Double Standard, 1961. Photograph, by Dennis Hopper. C Dennis Hopper, courtesy The Hopper Art Trust. www.dennishopper.com

Dennis Hopper: The Lost Album – at the Royal Academy, photography from a Sixties rebel with a cause By James Brewer

Be ready to rethink your ideas about Dennis Hopper, the wayward film maker and actor who died in California in 2010.

He was a rebel with a cause: and that cause, in the 1960s, was chronicling the reality of American life, for “the times, they were a’ changing.” A compelling new exhibition at the Royal Academy of Arts in London celebrates Hopper as a chronicler, and, although he himself is never in the images, a committed participant of the surreal sixties scene. He will always be remembered for the biker movie Easy Rider and other films, but from now on he can be elevated to the ranks of the great photographers.

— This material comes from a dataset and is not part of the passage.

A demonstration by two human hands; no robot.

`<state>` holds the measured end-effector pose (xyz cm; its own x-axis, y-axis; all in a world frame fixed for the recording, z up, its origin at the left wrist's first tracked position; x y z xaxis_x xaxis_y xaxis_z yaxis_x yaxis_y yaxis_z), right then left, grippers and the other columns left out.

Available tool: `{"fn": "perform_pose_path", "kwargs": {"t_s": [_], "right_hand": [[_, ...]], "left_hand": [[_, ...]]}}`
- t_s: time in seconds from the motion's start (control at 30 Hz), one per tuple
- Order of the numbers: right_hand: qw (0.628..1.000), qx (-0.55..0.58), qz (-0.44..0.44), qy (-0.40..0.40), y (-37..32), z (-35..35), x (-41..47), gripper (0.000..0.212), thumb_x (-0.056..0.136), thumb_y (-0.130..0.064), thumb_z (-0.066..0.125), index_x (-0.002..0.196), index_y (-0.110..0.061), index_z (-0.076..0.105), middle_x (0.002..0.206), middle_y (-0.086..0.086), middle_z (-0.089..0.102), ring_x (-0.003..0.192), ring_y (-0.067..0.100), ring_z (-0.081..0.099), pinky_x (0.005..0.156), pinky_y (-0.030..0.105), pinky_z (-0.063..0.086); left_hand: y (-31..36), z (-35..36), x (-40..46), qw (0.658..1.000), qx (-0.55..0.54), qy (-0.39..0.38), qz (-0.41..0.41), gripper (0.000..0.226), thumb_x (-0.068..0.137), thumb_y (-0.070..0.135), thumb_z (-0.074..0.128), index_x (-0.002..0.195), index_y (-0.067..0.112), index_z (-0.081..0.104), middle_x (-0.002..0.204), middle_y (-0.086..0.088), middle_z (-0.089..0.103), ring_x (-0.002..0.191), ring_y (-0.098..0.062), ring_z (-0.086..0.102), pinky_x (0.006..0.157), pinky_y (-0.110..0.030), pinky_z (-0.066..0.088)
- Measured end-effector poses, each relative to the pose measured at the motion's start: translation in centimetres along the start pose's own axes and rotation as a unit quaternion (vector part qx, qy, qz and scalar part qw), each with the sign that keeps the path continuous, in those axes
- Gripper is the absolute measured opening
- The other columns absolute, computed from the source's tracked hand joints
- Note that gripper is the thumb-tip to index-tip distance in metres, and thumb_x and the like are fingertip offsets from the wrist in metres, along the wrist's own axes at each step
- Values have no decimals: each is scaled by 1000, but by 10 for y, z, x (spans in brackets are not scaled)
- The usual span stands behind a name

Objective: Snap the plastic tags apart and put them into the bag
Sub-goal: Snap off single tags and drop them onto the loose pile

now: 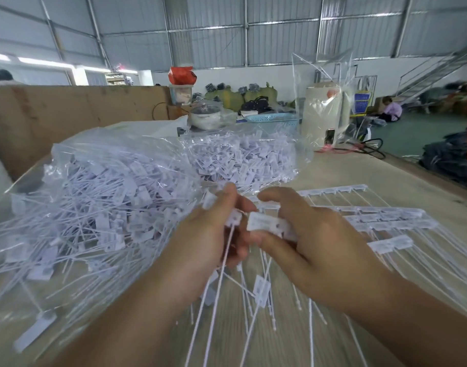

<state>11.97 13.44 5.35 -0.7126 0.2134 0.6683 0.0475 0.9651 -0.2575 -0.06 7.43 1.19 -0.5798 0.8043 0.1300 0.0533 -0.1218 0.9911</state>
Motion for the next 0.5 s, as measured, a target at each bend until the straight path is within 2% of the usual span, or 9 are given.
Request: {"fn": "perform_pose_path", "kwargs": {"t_s": [0.07,0.13,0.2,0.27,0.33,0.4,0.5], "right_hand": [[999,14,3,-38,1,8,-2,50,88,-52,48,132,-32,33,58,-17,49,51,4,49,46,23,37],[997,36,-7,-63,-1,14,-3,55,89,-52,46,137,-30,29,74,-12,65,62,8,59,55,31,46],[996,59,-3,-68,-2,16,-3,56,91,-50,47,139,-28,28,86,-10,71,69,8,63,62,36,50],[995,84,10,-57,0,17,-4,56,92,-44,53,140,-28,28,86,-8,71,69,7,63,62,37,52],[993,102,25,-59,2,20,-5,57,92,-43,55,139,-32,26,86,-8,70,71,7,64,64,38,53],[989,129,27,-63,3,21,-4,49,91,-45,56,133,-34,32,89,-9,69,76,7,65,67,38,53],[987,140,30,-73,11,18,0,32,90,-48,55,113,-26,52,91,-10,65,84,7,62,72,38,50]], "left_hand": [[-1,12,-3,999,34,-30,15,56,77,72,46,81,22,70,54,-8,61,47,-17,57,42,-25,46],[-4,17,-5,997,45,-54,23,60,77,80,46,82,24,68,55,-8,61,48,-18,57,45,-26,45],[-7,20,-6,992,99,-69,33,57,77,80,44,85,28,65,55,-5,60,49,-15,57,47,-23,44],[-7,25,-6,988,115,-89,44,42,82,67,50,83,27,60,55,0,57,49,-14,53,45,-22,42],[-5,28,-5,991,79,-95,48,29,87,49,58,79,21,59,56,0,57,45,-13,50,41,-22,40],[-1,25,-3,994,49,-77,54,27,88,38,63,81,12,60,56,-2,58,41,-11,49,39,-19,38],[3,10,-1,998,37,-28,48,26,77,40,59,77,14,63,52,-5,53,38,-13,44,38,-18,35]]}}
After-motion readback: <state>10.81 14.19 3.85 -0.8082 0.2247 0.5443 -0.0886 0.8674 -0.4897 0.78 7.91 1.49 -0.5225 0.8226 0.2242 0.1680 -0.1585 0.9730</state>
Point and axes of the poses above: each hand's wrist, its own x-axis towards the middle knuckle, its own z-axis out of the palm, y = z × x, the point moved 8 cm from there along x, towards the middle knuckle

Untitled (Hippie girl dancing), 1967. Photograph, by Dennis Hopper. C Dennis Hopper, courtesy The Hopper Art Trust. www.dennishopper.com

Untitled (Hippie girl dancing), 1967. Photograph, by Dennis Hopper. C Dennis Hopper, courtesy The Hopper Art Trust. www.dennishopper.com

Dennis Hopper: The Lost Album is set out in the Burlington Gardens building – which until 1997 housed the Museum of Mankind. Hopper’s interpretation of the behaviour of a significant slice of mankind between 1961 and 1967, a period of fizzing social change and challenge, will be showcased for the next few weeks.

In those years, Hopper was devoted to photography, saying: “I want it to be a witness of my time.  I would like to leave something behind” above and beyond the Hollywood illusion.

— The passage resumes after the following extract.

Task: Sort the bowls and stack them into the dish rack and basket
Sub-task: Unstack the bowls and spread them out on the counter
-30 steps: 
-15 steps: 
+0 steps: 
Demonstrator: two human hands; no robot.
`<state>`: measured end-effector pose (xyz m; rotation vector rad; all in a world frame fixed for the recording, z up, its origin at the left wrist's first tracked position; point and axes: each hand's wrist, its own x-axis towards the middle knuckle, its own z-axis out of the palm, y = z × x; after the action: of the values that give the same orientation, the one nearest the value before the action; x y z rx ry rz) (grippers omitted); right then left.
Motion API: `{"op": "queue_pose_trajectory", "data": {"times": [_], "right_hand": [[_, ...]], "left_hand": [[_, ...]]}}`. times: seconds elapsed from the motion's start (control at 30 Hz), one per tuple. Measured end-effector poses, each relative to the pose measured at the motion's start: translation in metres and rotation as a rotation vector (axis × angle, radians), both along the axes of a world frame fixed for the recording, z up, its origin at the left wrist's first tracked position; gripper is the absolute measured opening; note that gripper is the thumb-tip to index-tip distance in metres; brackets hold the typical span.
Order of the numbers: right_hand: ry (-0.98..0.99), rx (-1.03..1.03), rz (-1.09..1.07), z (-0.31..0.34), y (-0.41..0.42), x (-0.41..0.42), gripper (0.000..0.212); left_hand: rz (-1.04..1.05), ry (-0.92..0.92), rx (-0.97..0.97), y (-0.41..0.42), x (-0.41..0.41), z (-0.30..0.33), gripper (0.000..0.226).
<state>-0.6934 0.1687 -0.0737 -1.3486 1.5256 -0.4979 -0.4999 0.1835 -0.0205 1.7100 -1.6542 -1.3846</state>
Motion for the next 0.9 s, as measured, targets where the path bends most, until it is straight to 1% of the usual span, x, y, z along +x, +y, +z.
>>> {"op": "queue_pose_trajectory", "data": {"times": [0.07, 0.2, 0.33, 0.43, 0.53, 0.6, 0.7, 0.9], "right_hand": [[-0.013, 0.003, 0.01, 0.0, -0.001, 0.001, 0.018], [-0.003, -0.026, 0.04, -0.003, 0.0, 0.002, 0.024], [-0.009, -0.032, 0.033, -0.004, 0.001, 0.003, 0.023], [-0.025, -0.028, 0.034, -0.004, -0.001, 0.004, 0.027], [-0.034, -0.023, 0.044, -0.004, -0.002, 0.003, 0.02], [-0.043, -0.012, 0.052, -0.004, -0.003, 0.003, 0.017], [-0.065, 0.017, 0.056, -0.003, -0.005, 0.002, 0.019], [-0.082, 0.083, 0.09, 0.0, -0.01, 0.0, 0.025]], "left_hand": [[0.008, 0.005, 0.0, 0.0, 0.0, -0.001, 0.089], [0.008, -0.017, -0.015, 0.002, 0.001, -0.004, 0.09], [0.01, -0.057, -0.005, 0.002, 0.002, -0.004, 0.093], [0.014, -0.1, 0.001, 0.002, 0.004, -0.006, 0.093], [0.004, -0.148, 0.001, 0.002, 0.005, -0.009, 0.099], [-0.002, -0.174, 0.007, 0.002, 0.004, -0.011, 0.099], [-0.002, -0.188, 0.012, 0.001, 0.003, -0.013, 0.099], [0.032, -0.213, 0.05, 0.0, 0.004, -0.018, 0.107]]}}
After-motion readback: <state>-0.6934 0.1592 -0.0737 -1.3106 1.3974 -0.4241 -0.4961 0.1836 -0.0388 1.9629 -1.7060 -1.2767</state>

The show is based on photographs chosen by Hopper himself for his exhibition at Fort Worth Art Center in Texas in 1970 – there was no catalogue, and the independent curator for its Royal Academy re-creation, Munich-based Dr Petra Giloy-Hirtz, had to carry out extensive research and detective work to capture the atmosphere of the Texas display. “We see Dennis Hopper’s own choice. The sixties will flash in front of your eyes” as you walk through the exhibition, says Dr Giloy-Hirtz. Almost the entirety of the Los Angeles arts scene of the time is there on the wall, alongside scenes of turbulent political events elsewhere in the US.

The vintage black-and-white prints were rediscovered after Hopper died, and it is the first time that they are shown in the UK. Hopper did not crop his full-frame photos, and he makes full use of natural light, although he thoughtlessly attached the prints to the walls of the Texas museum.

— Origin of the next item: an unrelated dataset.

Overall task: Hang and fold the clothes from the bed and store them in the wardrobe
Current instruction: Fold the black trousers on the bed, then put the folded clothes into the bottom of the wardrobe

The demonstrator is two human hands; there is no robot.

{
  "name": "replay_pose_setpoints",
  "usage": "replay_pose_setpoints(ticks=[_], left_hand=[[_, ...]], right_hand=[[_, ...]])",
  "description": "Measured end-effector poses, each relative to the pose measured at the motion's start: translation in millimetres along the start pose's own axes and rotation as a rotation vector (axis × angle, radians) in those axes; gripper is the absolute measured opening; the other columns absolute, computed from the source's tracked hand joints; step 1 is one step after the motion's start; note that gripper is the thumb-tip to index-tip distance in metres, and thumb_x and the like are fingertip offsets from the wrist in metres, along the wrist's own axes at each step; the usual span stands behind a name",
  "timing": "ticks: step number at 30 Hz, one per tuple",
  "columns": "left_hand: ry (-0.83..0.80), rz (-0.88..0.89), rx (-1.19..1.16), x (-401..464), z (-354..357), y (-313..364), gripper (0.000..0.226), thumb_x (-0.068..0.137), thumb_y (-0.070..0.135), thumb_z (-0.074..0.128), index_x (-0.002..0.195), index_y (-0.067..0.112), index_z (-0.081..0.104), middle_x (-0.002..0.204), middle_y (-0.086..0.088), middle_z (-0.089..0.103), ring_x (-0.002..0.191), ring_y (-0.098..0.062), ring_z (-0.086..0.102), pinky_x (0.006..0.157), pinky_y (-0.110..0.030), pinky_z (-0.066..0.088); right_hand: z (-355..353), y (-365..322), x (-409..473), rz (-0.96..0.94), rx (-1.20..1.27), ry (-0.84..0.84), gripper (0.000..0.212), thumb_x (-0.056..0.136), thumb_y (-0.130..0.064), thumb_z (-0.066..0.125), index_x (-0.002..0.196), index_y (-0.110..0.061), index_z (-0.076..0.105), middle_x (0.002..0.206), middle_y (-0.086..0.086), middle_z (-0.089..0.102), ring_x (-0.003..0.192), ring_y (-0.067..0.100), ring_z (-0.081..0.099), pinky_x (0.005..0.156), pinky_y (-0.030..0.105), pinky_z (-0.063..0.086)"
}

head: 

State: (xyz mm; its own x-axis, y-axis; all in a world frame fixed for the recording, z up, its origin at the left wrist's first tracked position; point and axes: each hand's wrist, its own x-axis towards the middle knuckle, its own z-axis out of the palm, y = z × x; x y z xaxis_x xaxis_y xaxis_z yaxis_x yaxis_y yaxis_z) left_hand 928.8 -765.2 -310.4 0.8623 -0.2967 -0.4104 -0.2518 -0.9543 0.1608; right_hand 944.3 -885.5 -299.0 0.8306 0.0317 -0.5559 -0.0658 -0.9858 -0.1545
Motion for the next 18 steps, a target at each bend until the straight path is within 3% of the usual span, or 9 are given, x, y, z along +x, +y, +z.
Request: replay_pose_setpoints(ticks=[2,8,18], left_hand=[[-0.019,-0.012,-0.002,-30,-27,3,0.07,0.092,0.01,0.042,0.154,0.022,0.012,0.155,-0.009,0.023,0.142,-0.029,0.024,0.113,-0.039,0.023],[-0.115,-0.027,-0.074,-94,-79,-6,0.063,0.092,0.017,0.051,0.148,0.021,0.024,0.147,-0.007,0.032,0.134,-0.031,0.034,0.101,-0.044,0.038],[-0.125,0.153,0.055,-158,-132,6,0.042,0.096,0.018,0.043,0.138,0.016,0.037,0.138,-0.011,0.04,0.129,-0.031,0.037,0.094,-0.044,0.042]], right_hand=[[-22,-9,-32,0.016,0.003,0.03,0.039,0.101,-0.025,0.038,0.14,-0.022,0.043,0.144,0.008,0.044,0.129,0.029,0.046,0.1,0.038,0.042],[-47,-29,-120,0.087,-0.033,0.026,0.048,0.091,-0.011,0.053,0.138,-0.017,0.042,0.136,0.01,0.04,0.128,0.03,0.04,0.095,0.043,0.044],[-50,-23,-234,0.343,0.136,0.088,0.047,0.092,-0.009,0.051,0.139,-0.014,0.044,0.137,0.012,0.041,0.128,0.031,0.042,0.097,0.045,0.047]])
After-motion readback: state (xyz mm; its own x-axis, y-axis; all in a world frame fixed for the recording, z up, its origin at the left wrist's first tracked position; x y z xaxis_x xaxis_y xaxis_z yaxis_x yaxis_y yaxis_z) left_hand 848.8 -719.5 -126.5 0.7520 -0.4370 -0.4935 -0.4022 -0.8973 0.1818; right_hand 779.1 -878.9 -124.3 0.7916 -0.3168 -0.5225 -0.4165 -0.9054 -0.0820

Jane Fonda and Roger Vadim at their wedding in Las Vegas, 1965. Photograph by Dennis Hopper. C Dennis Hopper, courtesy The Hopper Art Trust. www.dennishopper.com

Jane Fonda and Roger Vadim at their wedding in Las Vegas, 1965. Photograph by Dennis Hopper. C Dennis Hopper, courtesy The Hopper Art Trust. www.dennishopper.com

Sadly this outlet for his creative genius ended when he diverted his talents to directing Easy Rider,  which he co-wrote with and starred with Peter Fonda, becoming a role model for a generation of artist-film makers, while remaining as much an artist as a film director and actor. Excerpts from Easy Rider are screened within the exhibition, along with scenes from the ‘flop, ’ The Last Movie (1970). He and his wife Brooke Hayward invited many of the best known names of the era to their Los Angeles home on North Crescent Heights Boulevard and they began collecting contemporary art.

Encouraged by James Dean, with whom he worked with on Rebel without a Cause (1955) and Giant (1956),  Hopper took a growing interest in photography. After living in New York for the next few years, he returned to Los Angeles where he was effectively blacklisted from Hollywood after clashes with directors.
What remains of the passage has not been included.